CHAPTER XXXI.
DIONYSIUS.

ΔΙΟΝΥCΙΟΥ[214]
ΙΑΤΡΟΥ
ΠΡΕCΒΥΤΕΡΟΥ

Fabiola by a gesture stopped the crowd at the door of her room, and desired only Euphrosyne and her Greek maid to enter. The latter, since the influence of the black slave had been removed, had attached herself most affectionately to Syra, as we must still call her, and had, with great docility, listened to her moral instructions. A slave was instantly despatched for the physician who had always been sent for by Syra in illness, Dionysius, who, as we have already observed, lived in the house of Agnes.

In the meantime Fabiola had been overjoyed at finding the blood cease to flow so rapidly, and still more at seeing her servant open her eyes upon her, though only for a moment. She would not have exchanged for any wealth the sweet smile which accompanied that look.

Cemetery of Callistus.

In a few minutes the kind physician arrived. He carefully examined the wound, and pronounced favorably on it for the present. The blow, as aimed, would have gone straight to Fabiola’s heart. But her loving servant, in spite of prohibition, had been hovering near her mistress during the whole day; never intruding, but anxious for any opportunity which might offer, of seconding those good impressions of grace, which the morning’s scenes could not fail to have produced. While in a neighboring room she heard violent tones which were too familiar to her ears; and hastened noiselessly round, and within the curtain which covered the door of Fabiola’s own apartment. She stood concealed in the dusk, on the very spot where Agnes had, a few months before, consoled her.

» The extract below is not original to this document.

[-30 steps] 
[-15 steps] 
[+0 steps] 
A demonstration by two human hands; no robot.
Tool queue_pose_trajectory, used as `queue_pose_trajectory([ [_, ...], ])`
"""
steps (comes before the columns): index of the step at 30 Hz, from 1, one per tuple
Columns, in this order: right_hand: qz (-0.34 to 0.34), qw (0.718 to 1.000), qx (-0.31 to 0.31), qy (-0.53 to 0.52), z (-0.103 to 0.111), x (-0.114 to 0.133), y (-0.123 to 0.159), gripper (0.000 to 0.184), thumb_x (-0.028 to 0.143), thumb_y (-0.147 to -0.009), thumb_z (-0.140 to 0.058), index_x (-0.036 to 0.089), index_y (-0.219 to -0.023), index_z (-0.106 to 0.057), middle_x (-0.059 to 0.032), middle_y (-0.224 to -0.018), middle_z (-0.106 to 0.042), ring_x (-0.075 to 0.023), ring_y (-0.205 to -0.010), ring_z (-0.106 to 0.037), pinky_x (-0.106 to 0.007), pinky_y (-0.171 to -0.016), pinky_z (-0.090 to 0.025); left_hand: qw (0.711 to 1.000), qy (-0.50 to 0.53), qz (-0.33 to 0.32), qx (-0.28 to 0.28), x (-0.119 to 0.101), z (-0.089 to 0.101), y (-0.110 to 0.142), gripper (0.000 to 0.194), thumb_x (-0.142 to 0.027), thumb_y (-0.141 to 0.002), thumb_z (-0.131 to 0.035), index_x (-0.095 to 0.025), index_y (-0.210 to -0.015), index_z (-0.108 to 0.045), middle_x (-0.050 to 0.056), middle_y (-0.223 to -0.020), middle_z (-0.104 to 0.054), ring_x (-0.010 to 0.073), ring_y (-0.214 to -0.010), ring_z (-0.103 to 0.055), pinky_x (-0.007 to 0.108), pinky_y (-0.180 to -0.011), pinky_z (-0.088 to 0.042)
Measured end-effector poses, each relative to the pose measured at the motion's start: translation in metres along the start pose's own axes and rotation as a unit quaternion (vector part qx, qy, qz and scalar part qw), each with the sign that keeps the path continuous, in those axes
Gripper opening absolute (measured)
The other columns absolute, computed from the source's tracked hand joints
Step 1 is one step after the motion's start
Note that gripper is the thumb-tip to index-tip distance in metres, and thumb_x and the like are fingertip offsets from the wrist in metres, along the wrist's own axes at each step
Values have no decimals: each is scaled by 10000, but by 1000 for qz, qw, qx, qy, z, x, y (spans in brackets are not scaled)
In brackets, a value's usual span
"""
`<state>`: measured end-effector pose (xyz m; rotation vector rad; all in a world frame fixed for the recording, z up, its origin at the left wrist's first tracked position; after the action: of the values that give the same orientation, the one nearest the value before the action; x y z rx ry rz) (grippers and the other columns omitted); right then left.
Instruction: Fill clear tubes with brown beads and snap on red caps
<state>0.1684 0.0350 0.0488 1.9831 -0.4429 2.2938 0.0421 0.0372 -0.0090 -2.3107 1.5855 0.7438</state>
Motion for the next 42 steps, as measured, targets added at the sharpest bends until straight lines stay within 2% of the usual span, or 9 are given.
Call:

She had not been there long when the last struggle commenced. While the man was pushing her mistress backwards, she followed him close behind; and as he was lifting his arm, passed him, and threw her body over that of his victim. The blow descended, but misdirected, through the shock she gave his arm; and it fell upon her neck, where it inflicted a deep wound, checked, however, by encountering the collar-bone. We need not say what it cost her to make this sacrifice. Not the dread of pain, nor the fear of death could for a moment have deterred her; it was the horror of imprinting on her brother’s brow the mark of Cain, the making him doubly a fratricide, which deeply anguished her. But she had offered her life for her mistress. To have fought with the assassin, whose strength and agility she knew, would have been useless; to try to alarm the house before one fatal blow was struck was hopeless; and nothing remained but to accomplish her immolation, by substituting herself for the intended victim. Still she wished to spare her brother the consummation of his crime, and in doing so manifested to Fabiola their relationship and their real names.

In his blind fury he refused her credit; but the words, in their native tongue, which said, “Remember my scarf which you picked up here,” brought back to his memory so terrible a domestic tale, that had the earth opened a cavern in that moment before his feet, he would have leaped into it, to bury his remorse and shame.